Pragmatists have sometimes been tempted by the idea that pragmatism might contribute to a revolution in thought extending far beyond philosophy. Rorty and Hilary Putnam (1926-2016) have both argued that pragmatism takes over the anti-authoritarianism central to the European Enlightenment. Enlightenment philosophers challenged the belief that respect and obedience are owed to God or the Church, arguing that authority must instead be validated through the exercise of reason. Rorty and Putnam describe Enlightenment philosophy as an advance over the other-worldliness of religion, while still retaining elements of the religious impulse. This is seen, they suggest, in its view that humans bear responsibility to identify timeless truths that exist beyond our experience, and that we should strive to achieve objectivity when this is taken to be something existing outside of our social practices. Pragmatism takes democratic consensus, freely arrived at, to be the only authority that we ought to acknowledge, and thus, Putnam and Rorty argue, completes the Enlightenment project. It does so by freeing us to pursue ends that we have chosen for ourselves, and by calling for society and its institutions to be structured so that they best protect that freedom.
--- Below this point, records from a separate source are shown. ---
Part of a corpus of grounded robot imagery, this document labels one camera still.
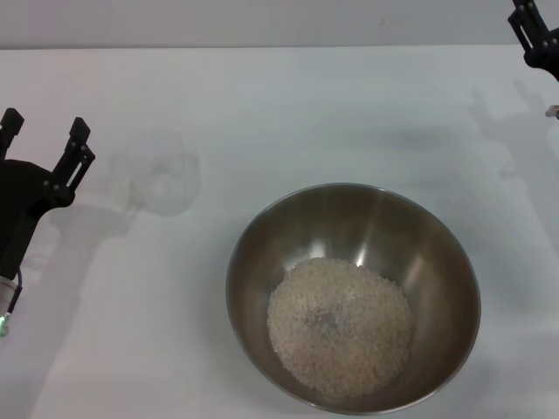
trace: white table
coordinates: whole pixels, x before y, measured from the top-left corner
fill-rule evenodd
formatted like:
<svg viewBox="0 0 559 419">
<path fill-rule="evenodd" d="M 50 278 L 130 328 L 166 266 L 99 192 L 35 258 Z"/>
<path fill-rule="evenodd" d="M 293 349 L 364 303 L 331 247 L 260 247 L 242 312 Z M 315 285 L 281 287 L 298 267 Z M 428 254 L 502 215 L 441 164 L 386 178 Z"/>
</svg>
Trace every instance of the white table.
<svg viewBox="0 0 559 419">
<path fill-rule="evenodd" d="M 324 182 L 425 206 L 480 282 L 470 359 L 443 391 L 391 417 L 559 415 L 559 121 L 543 116 L 559 91 L 520 46 L 0 60 L 0 110 L 26 118 L 9 157 L 53 168 L 74 116 L 98 157 L 27 252 L 0 340 L 2 418 L 328 416 L 257 372 L 224 295 L 250 220 Z"/>
</svg>

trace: white rice grains
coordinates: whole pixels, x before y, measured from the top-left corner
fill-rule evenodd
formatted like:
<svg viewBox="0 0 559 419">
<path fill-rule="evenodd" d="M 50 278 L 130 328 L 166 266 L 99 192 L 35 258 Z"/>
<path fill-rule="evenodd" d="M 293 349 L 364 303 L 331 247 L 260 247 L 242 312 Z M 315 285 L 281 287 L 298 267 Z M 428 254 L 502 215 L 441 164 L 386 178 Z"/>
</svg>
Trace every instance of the white rice grains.
<svg viewBox="0 0 559 419">
<path fill-rule="evenodd" d="M 378 390 L 411 356 L 414 319 L 402 289 L 338 259 L 288 272 L 270 297 L 267 325 L 284 366 L 324 395 Z"/>
</svg>

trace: white wall
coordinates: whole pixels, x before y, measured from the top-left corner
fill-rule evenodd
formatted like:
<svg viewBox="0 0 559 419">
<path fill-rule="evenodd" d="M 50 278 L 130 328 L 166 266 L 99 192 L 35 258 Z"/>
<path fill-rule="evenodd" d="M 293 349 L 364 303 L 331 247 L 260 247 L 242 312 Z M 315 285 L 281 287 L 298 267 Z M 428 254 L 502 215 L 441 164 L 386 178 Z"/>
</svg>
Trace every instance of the white wall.
<svg viewBox="0 0 559 419">
<path fill-rule="evenodd" d="M 550 28 L 559 2 L 536 0 Z M 503 44 L 512 0 L 0 0 L 0 47 Z"/>
</svg>

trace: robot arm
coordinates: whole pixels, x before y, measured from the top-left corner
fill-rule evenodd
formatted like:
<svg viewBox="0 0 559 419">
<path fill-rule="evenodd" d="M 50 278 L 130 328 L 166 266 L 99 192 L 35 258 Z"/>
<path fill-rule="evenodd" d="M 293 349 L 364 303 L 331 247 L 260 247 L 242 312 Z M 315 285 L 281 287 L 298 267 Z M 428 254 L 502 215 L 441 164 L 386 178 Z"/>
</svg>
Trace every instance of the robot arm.
<svg viewBox="0 0 559 419">
<path fill-rule="evenodd" d="M 524 48 L 524 61 L 559 81 L 559 28 L 550 31 L 534 0 L 513 0 L 516 10 L 508 18 L 516 37 Z M 559 106 L 552 106 L 548 117 L 559 119 Z"/>
<path fill-rule="evenodd" d="M 86 144 L 90 130 L 81 118 L 75 119 L 52 172 L 28 161 L 6 160 L 23 123 L 13 108 L 0 121 L 0 336 L 21 292 L 19 266 L 39 219 L 73 202 L 76 188 L 95 160 Z"/>
</svg>

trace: stainless steel bowl
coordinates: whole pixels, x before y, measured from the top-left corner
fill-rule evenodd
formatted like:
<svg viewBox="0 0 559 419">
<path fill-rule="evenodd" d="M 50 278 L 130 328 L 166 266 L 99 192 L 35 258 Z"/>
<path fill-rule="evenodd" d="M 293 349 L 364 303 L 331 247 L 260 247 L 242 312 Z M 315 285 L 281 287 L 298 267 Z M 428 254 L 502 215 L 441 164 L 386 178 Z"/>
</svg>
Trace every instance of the stainless steel bowl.
<svg viewBox="0 0 559 419">
<path fill-rule="evenodd" d="M 273 351 L 270 294 L 295 264 L 320 257 L 364 265 L 398 283 L 416 316 L 412 359 L 374 394 L 322 395 L 299 383 Z M 471 352 L 481 311 L 472 266 L 456 237 L 412 201 L 356 184 L 303 189 L 262 211 L 231 257 L 227 306 L 243 349 L 271 382 L 316 408 L 355 415 L 403 409 L 441 389 Z"/>
</svg>

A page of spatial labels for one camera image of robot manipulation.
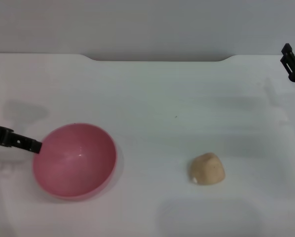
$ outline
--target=beige sponge
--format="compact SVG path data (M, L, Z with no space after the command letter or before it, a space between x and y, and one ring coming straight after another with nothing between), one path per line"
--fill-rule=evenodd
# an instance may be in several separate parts
M216 184L225 179L223 165L214 153L206 153L195 158L189 174L191 180L199 185Z

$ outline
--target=pink bowl
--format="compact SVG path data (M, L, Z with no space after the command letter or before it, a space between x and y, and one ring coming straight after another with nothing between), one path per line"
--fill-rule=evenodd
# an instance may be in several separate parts
M34 157L34 176L51 195L82 200L109 182L117 159L112 138L101 128L74 123L52 131Z

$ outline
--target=white table
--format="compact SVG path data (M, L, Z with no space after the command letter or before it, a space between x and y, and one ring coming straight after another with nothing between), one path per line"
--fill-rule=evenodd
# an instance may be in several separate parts
M40 140L92 123L119 155L102 193L64 202L36 185L31 153L0 147L0 236L295 237L295 83L280 57L0 54L0 125ZM189 182L205 152L221 158L222 183Z

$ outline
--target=gray wall
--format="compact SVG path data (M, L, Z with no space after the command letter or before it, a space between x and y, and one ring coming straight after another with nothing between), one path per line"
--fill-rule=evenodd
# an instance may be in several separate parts
M295 0L0 0L0 52L216 61L295 51Z

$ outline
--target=white tabletop
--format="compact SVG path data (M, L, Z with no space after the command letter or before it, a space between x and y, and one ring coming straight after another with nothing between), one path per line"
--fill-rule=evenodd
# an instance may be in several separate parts
M280 56L98 62L0 54L0 125L41 140L72 122L118 146L112 181L82 202L49 197L32 154L0 147L0 236L295 237L295 83ZM188 180L216 153L226 179Z

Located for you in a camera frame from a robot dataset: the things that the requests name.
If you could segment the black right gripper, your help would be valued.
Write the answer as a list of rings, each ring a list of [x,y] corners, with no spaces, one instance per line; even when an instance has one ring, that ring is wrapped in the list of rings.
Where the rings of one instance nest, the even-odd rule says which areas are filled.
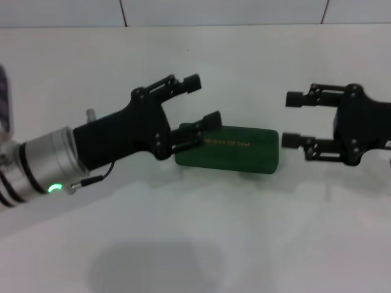
[[[359,165],[370,150],[390,150],[390,103],[368,97],[359,84],[311,84],[308,93],[287,92],[286,107],[337,107],[334,139],[282,134],[283,148],[302,148],[305,160]]]

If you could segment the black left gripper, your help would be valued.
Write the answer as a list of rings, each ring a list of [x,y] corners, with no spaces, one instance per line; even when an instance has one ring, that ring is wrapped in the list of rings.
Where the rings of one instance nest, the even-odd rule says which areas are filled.
[[[157,160],[204,144],[206,132],[221,129],[219,111],[193,123],[182,123],[171,131],[161,106],[169,99],[202,88],[194,74],[179,81],[173,74],[132,91],[129,104],[111,115],[73,130],[78,156],[92,171],[137,152],[149,152]]]

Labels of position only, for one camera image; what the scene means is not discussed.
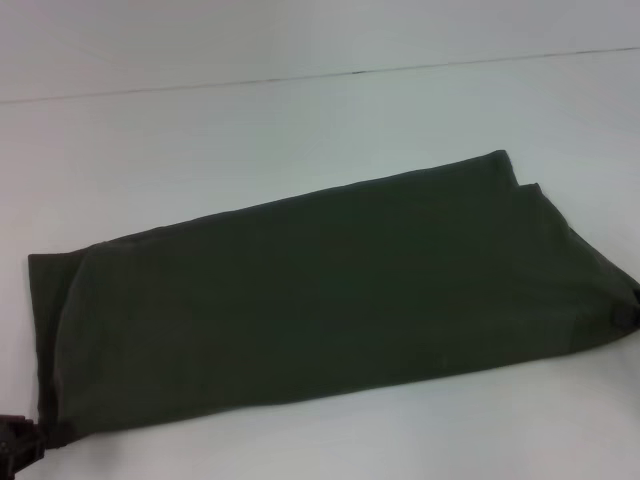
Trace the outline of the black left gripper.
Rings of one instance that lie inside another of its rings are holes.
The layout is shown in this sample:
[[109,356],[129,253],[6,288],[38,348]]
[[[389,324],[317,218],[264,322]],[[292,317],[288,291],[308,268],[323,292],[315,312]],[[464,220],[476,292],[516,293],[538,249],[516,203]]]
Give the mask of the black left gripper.
[[74,442],[69,422],[35,423],[24,416],[1,416],[1,472],[18,473],[44,458],[45,449],[59,449]]
This uplifting narrative is very appealing, but unhappily it runs against the emphasis pragmatists (Putnam and Rorty among them) place on the contingency of the world and of our dealings with it. The rise of nationalism throughout Europe and India, the revival of authoritarianism in Russia, the unfolding situation in the US, and the astonishingly fast descent into climate disaster, all press on us. Philosophy has sometimes promised a guaranteed escape from messes and disasters such as these, but pragmatism tells us that none is available. For many, the hostility towards pragmatism originates in its psychologically unsatisfying lack of certainty. For if all principles are provisional, and all judgments subject to revision, then it becomes harder to anchor one’s worldview. But it is pragmatism’s hostility to dogmatism that can, I think, usefully be seen as the fulfilment of the Enlightenment ideal.
In a choice between psychologically satisfying dogmatism and psychologically unsatisfying uncertainty, pragmatism takes the harder road, suggesting that we must muddle through as best we can. It tells us, too, that any answers we come up with will be temporary and must give way when new problems emerge – which, pragmatists are clear, they inevitably will.